Abstract: Federated learning (FL) has become a key component in various LLMing applications such as machine translation, next-word prediction, and medical record analysis. These applications are trained on datasets from many FL participants that often include privacy-sensitive data, such as healthcare records, phone/credit card numbers, login credentials, etc. Although FL enables computation without necessitating clients to share their raw data, determining the extent of privacy leakage in federated LLMs is challenging and not straightforward. Moreover, existing attacks aim to extract data regardless of how sensitive or naive it is. To fill this research gap, we introduce two novel findings with regard to leaking privacy-sensitive user data from federated LLMs.
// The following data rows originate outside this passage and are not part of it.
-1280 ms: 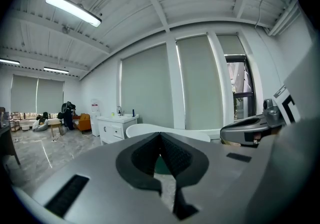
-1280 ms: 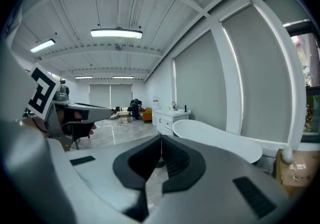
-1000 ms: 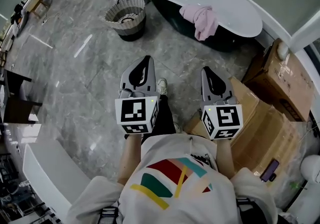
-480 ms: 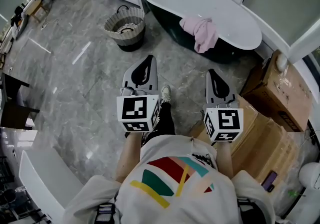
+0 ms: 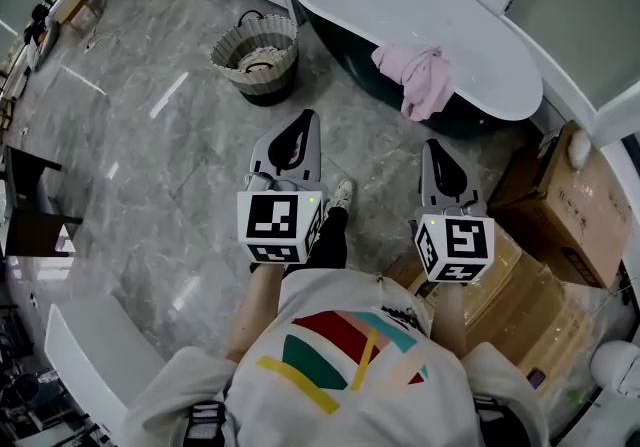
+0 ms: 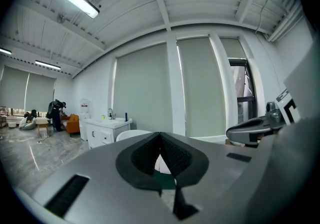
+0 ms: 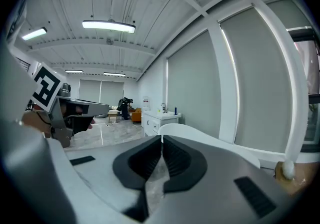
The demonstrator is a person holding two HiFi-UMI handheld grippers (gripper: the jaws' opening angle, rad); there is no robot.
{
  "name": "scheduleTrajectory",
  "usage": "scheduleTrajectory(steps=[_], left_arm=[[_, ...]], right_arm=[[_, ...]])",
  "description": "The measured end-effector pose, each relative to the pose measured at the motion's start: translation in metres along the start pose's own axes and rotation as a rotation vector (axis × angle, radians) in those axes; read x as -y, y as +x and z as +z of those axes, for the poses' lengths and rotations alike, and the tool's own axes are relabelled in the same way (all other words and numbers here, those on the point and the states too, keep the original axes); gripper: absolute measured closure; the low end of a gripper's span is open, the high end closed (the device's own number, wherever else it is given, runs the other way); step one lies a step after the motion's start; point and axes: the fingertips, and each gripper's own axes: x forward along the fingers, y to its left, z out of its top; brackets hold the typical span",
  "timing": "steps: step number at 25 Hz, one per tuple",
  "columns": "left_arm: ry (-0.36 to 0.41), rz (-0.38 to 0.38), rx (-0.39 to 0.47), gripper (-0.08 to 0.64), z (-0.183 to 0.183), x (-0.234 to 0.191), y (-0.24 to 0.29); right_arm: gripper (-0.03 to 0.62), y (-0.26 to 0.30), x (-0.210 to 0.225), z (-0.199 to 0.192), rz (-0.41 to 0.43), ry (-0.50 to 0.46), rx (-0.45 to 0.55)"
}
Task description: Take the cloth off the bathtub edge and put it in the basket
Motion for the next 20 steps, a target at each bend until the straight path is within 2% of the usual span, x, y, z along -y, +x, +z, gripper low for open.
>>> scheduleTrajectory(steps=[8,13,20], left_arm=[[-0.013,-0.039,-0.027,0.541,0.002,-0.028,0.094],[-0.027,-0.061,-0.033,0.541,0.006,-0.048,0.157],[-0.041,-0.132,-0.033,0.541,0.017,-0.073,0.245]], right_arm=[[0.580,0.090,0.019,0.010,0.006,0.004,-0.055],[0.580,0.146,0.039,0.027,-0.016,0.009,-0.061],[0.580,0.219,0.067,0.045,-0.065,0.031,-0.084]])
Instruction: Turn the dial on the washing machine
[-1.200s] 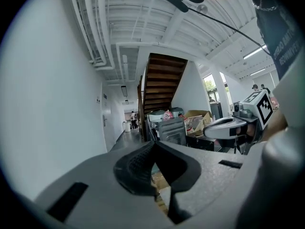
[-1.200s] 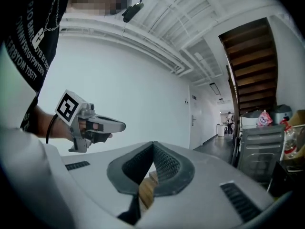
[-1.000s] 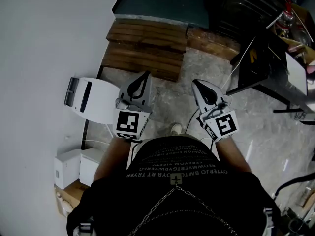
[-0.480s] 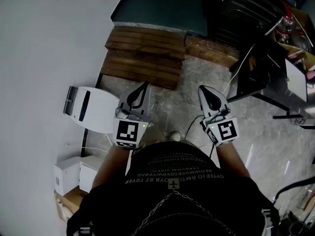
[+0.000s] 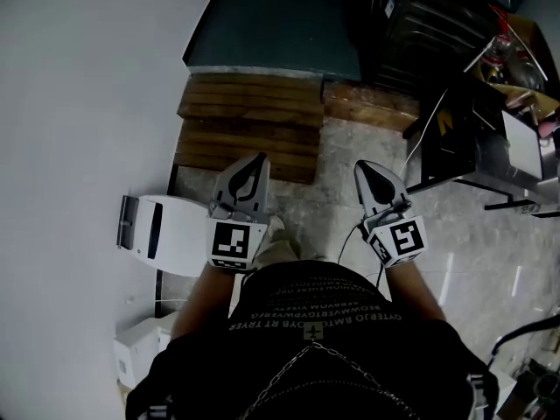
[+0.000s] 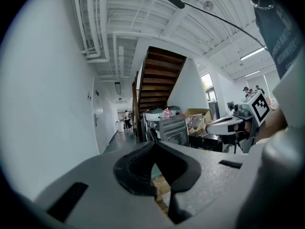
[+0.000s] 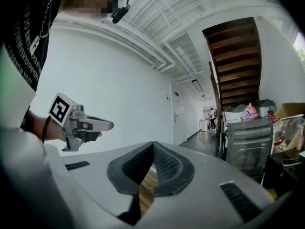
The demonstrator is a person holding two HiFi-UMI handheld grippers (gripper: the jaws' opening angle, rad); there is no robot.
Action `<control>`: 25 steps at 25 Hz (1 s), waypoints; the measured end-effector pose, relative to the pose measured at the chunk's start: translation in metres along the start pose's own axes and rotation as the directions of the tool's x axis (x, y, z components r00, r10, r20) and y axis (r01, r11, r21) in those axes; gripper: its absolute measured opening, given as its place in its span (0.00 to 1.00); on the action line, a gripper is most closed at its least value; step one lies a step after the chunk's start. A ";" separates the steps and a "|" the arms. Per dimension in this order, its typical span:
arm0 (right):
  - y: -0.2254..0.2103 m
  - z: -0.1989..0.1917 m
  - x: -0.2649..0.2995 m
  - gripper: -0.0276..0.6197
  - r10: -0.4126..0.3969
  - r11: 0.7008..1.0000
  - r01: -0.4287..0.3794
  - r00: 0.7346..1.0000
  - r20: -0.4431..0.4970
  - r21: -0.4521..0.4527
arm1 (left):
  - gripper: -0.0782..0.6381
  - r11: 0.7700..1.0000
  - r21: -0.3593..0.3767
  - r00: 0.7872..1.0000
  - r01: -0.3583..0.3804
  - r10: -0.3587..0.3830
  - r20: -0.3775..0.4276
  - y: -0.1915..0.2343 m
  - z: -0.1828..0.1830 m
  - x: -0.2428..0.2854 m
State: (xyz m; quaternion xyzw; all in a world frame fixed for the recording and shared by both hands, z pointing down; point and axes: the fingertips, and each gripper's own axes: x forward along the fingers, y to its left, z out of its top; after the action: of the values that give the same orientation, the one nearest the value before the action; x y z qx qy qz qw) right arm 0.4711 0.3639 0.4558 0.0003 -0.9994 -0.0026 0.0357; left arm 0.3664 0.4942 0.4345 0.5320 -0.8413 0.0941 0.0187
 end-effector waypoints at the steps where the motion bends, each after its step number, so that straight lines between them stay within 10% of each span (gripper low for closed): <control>1: 0.000 0.004 0.013 0.04 -0.004 1.000 0.004 1.000 0.006 0.000 | 0.12 1.000 0.008 1.000 0.009 -0.009 0.011 0.011 0.004 0.008; 25: -0.022 0.022 0.146 0.04 -0.170 0.985 0.170 0.985 -0.019 0.003 | 0.12 0.986 -0.022 0.986 0.165 -0.165 0.035 0.149 -0.015 0.109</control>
State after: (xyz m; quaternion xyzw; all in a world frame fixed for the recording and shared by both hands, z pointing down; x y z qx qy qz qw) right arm 0.3234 0.3423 0.4438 0.0855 -0.9953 -0.0035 0.0448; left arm 0.1844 0.4620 0.4428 0.6010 -0.7956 0.0732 0.0191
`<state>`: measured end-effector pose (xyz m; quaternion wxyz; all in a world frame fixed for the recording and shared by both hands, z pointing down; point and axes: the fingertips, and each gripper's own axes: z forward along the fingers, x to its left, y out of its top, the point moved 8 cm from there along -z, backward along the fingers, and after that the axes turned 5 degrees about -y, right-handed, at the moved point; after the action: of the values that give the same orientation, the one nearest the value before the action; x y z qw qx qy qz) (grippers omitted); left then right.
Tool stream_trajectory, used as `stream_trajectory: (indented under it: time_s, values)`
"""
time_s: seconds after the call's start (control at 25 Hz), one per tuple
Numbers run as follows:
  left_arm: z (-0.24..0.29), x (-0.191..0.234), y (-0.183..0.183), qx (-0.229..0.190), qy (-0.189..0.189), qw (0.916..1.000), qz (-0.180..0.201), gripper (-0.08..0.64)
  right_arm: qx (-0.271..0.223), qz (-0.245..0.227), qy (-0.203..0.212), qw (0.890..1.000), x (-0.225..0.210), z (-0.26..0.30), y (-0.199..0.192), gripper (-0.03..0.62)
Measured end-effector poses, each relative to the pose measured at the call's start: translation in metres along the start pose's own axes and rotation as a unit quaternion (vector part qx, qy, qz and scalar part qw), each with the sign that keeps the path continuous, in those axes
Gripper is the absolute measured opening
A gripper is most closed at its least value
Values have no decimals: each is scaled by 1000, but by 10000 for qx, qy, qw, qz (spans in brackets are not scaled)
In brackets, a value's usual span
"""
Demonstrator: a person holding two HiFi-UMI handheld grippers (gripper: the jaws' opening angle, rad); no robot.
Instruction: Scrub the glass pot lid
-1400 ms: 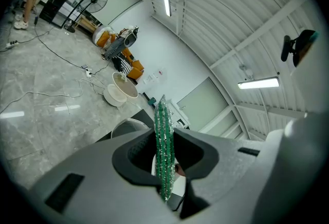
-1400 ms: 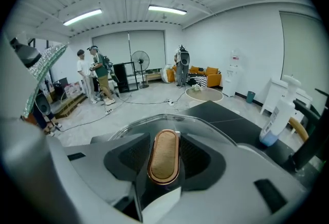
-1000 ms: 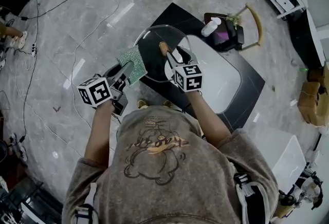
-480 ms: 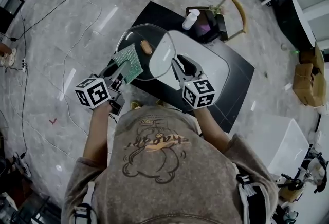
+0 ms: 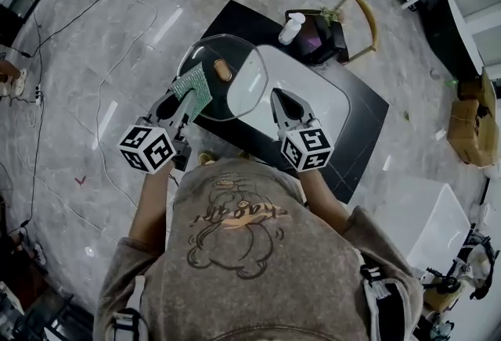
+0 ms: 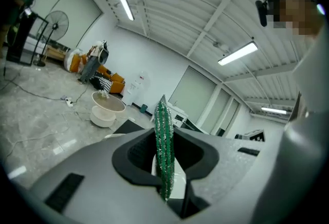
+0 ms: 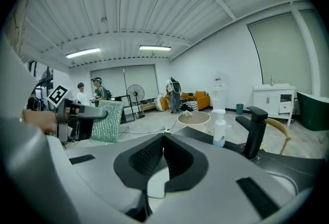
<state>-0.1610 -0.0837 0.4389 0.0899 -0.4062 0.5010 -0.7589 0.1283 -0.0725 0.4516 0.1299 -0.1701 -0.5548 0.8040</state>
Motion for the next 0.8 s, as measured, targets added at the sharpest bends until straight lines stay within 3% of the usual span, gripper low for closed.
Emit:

Firstly, we make a key observation that model snapshots from the intermediate rounds in FL can cause greater privacy leakage than the final trained model. Secondly, we identify that privacy leakage can be aggravated by tampering with a model's selective weights that are specifically responsible for memorizing the sensitive training data. We show how a malicious client can leak the privacy-sensitive data of some other users in FL even without any cooperation from the server. Our best-performing method improves the membership inference recall by 29% and achieves up to 71% private data reconstruction, evidently outperforming existing attacks with stronger assumptions of adversary capabilities.